Work instruction
Copy every line of the listing exactly.

------------------------------------------------------------------------

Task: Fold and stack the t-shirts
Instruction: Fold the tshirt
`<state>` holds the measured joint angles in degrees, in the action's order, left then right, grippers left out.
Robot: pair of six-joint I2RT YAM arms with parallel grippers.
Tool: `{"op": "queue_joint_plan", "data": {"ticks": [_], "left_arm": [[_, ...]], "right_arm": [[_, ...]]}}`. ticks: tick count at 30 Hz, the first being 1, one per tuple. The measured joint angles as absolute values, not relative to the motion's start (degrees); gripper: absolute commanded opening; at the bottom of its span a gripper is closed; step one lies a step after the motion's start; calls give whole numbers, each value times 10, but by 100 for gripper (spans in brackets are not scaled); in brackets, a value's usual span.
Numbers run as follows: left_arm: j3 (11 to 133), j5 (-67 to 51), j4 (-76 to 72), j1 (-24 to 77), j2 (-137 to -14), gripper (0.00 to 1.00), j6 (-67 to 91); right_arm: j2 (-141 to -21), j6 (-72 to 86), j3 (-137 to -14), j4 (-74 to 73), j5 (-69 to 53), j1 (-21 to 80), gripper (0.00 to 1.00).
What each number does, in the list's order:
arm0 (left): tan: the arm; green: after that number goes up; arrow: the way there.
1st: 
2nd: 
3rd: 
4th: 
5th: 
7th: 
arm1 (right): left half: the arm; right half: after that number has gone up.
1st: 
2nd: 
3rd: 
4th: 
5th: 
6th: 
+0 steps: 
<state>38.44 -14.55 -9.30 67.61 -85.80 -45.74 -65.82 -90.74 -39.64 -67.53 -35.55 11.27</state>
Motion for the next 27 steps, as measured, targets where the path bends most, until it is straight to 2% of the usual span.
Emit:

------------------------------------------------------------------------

The answer
Task: Fold and stack the t-shirts
Instruction: Fold the tshirt
`<state>` holds the measured joint angles in degrees, in the action's order, left then right, grippers left out.
Robot: pair of six-joint I2RT YAM arms with parallel grippers.
Tool: `{"op": "queue_joint_plan", "data": {"ticks": [_], "left_arm": [[_, ...]], "right_arm": [[_, ...]]}}`. ticks: tick count at 30 Hz, the first being 1, one per tuple. The measured joint angles as absolute values, not relative to the motion's start (degrees); gripper: absolute commanded opening; at the bottom of its span a gripper is closed; step one lies a step after the motion's start; calls give whole numbers, each value times 10, but by 100 for gripper (spans in brackets are not scaled); in brackets, a value's usual span.
Numbers run as follows: left_arm: j3 (11 to 133), j5 (-67 to 51), j4 (-76 to 72), j1 (-24 to 77), j2 (-137 to -14), gripper (0.00 to 1.00), j6 (-67 to 91); right_arm: j2 (-141 to -21), j6 (-72 to 86), j3 (-137 to -14), j4 (-74 to 73), j5 (-69 to 53), j1 (-21 to 80), gripper (0.00 to 1.00).
What each number does, in the list's order:
arm0 (left): tan: the arm; green: after that number goes up; arrow: the way there.
1st: 
2nd: 
3rd: 
4th: 
5th: 
7th: 
arm1 (right): left half: the arm; right half: after that number has gone up.
1st: 
2nd: 
3rd: 
4th: 
5th: 
6th: 
+0 steps: 
<state>38.44 -14.55 -9.30 67.61 -85.80 -45.74 -65.82 -90.74 -39.64 -67.53 -35.55 11.27</state>
Motion for the next 27 steps, as measured, targets where the path bends most, until it is straight to 2% of the usual span.
Emit:

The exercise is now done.